The distributive property is a key principle used in algebra to simplify expressions and solve equations. It allows you to multiply a single term by each term within a parenthesis. This property helps in breaking down complex expressions into simpler parts.
For instance, in the exercise provided, the application of the distributive property occurs when multiplying \(-4\) by both \(a\) and \(-3\) inside the parenthesis. Mathematically, this is represented as:

• \(-4 \cdot a = -4a\)
• \(-4 \cdot -3 = 12\)

After applying this property, the equation transforms into a more manageable form, which is crucial for the subsequent steps of solving the equation.

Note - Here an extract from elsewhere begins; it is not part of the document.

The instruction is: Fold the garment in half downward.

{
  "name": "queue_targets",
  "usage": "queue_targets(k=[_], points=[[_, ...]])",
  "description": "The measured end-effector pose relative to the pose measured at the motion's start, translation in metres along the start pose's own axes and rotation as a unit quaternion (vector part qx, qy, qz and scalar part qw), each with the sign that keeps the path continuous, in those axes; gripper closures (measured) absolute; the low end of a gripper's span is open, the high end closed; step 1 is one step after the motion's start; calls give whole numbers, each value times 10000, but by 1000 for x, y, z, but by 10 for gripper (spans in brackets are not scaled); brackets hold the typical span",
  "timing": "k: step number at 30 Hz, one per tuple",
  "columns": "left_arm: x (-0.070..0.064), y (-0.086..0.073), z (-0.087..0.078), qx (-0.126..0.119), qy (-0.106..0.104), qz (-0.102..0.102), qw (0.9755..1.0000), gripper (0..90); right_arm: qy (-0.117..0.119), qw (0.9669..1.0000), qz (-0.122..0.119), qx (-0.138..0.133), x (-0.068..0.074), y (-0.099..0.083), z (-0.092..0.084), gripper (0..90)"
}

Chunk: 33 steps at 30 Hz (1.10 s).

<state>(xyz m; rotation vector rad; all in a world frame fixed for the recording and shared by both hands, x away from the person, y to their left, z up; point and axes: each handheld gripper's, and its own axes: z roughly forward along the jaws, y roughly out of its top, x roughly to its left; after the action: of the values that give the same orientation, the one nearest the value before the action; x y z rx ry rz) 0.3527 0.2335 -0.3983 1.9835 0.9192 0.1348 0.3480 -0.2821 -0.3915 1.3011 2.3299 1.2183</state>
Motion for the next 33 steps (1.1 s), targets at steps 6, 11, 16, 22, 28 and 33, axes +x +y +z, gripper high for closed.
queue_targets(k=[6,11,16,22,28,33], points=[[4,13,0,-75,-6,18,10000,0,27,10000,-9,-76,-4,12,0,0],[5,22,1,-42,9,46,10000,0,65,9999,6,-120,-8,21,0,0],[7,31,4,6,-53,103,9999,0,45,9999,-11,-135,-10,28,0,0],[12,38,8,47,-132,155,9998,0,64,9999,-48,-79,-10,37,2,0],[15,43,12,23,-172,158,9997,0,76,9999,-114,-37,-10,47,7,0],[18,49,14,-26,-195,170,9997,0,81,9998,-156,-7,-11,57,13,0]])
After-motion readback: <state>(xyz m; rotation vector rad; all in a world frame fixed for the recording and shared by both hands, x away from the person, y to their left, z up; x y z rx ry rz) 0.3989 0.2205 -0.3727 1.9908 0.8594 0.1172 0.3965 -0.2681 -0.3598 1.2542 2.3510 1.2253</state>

Combining like terms helps to condense expressions by grouping similar terms together. This step simplifies the equation and sets the stage for isolating variables.
In our case, on the right side of the equation \(12 - 4a + 12\), you combine the constant terms \(12\) and \(12\) to get \(24\).
When simplifying, look for terms with:

• the same variable raised to the same power
• constant terms, which are numbers without variables

Combining like terms reduces complexity and helps clarify which terms need further manipulation.

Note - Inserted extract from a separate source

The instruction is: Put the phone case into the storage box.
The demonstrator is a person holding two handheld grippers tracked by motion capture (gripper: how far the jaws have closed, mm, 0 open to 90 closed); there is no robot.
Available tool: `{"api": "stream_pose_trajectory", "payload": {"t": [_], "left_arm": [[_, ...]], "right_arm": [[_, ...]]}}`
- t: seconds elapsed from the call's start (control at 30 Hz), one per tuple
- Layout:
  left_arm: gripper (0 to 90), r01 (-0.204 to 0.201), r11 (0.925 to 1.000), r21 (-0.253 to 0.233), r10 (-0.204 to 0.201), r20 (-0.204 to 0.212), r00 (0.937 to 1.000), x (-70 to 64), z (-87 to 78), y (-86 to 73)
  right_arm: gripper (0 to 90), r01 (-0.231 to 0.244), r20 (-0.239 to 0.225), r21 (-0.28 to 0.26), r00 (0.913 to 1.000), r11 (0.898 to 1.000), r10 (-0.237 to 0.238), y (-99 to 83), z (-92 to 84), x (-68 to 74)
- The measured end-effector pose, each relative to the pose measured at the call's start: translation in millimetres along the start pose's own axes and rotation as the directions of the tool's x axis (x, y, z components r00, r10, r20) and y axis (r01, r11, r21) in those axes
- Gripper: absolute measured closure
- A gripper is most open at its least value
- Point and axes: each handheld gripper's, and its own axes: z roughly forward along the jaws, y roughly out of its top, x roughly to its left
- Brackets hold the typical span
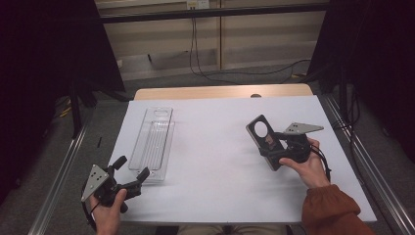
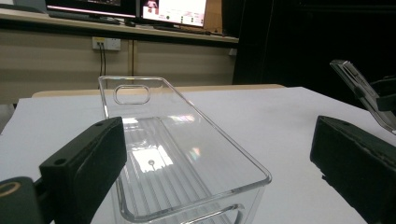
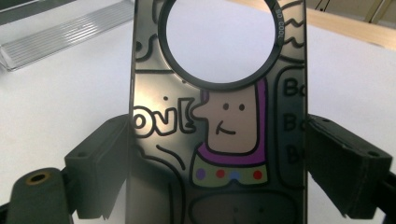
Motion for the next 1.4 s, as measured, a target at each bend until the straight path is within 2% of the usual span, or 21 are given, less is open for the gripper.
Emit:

Isolating the variable is a crucial step in solving linear equations. The goal is to get the variable by itself on one side of the equation. This makes it easier to determine the value of the variable.
In this example, isolating the variable \(a\) involves collecting all terms with \(a\) on one side and moving constants to the opposite side. To achieve this, we add \(4a\) to both sides, resulting in:

• \(7a + 4a + 2 = 24\)

Once like terms are combined, the equation becomes \(11a + 2 = 24\). The next step is subtracting \(2\) from both sides, leading to \(11a = 22\).
This prepares the equation for the final solving step.

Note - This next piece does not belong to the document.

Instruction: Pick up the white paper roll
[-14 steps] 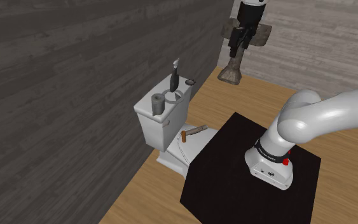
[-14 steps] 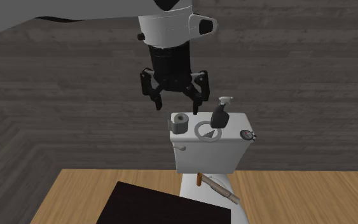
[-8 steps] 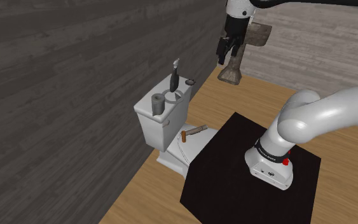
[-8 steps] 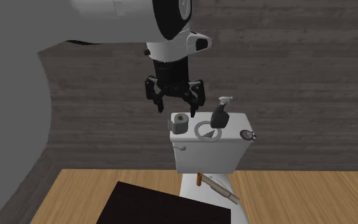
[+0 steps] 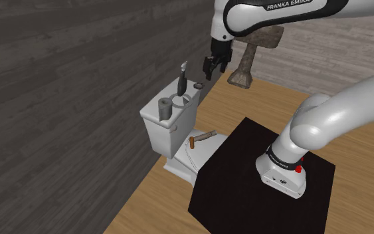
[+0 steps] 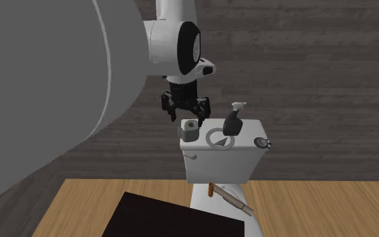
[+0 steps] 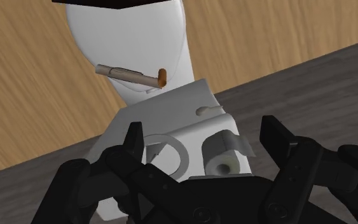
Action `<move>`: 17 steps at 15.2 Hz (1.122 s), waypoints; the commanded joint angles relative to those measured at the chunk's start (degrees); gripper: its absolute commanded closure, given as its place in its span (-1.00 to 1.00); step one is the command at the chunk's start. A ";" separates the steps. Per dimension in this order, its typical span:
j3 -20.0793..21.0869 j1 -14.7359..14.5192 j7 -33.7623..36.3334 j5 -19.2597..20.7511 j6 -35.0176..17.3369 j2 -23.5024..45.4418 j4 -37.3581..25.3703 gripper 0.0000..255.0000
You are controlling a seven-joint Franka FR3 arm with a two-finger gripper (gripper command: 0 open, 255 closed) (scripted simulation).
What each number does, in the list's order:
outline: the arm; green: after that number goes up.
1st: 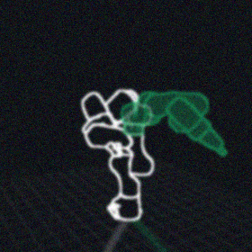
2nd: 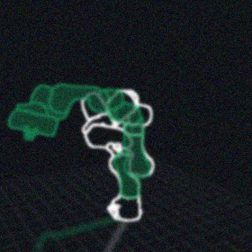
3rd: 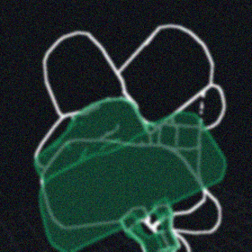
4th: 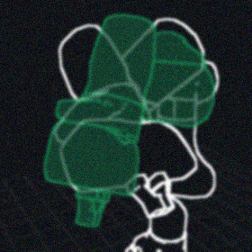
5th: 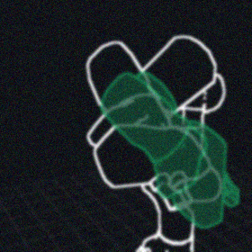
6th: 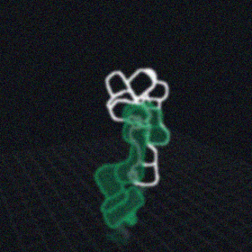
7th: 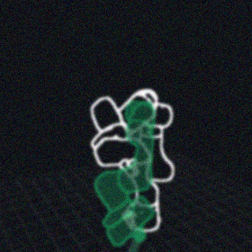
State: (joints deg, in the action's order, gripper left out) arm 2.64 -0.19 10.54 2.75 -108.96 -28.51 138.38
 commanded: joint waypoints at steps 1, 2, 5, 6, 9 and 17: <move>0.25 0.04 0.98 -0.24 -3.55 2.84 0.49 -1.00; 0.42 0.07 1.50 -0.33 -5.36 4.77 0.34 -1.00; 0.89 0.13 3.07 -0.50 -10.57 10.82 -0.64 -1.00; 1.03 0.15 3.59 -0.51 -12.22 12.91 -1.13 -1.00; 1.40 0.19 5.15 -0.45 -16.82 19.34 -3.11 -1.00; 1.78 -0.05 9.13 0.29 -26.26 37.09 -11.84 -1.00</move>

Solving equations involves finding the value of the variable that satisfies the equation. After isolating the variable, the equation \(11a = 22\) becomes straightforward to solve.
The final step is to divide both sides by \(11\) to find the value of \(a\):

• \(a = \frac{22}{11}\)

This simplifies to \(a = 2\).
In summary, solving for the variable after isolating it requires basic operations such as addition, subtraction, multiplication, or division, depending on the form of the equation. Understanding these operations ensures you can solve similar equations efficiently.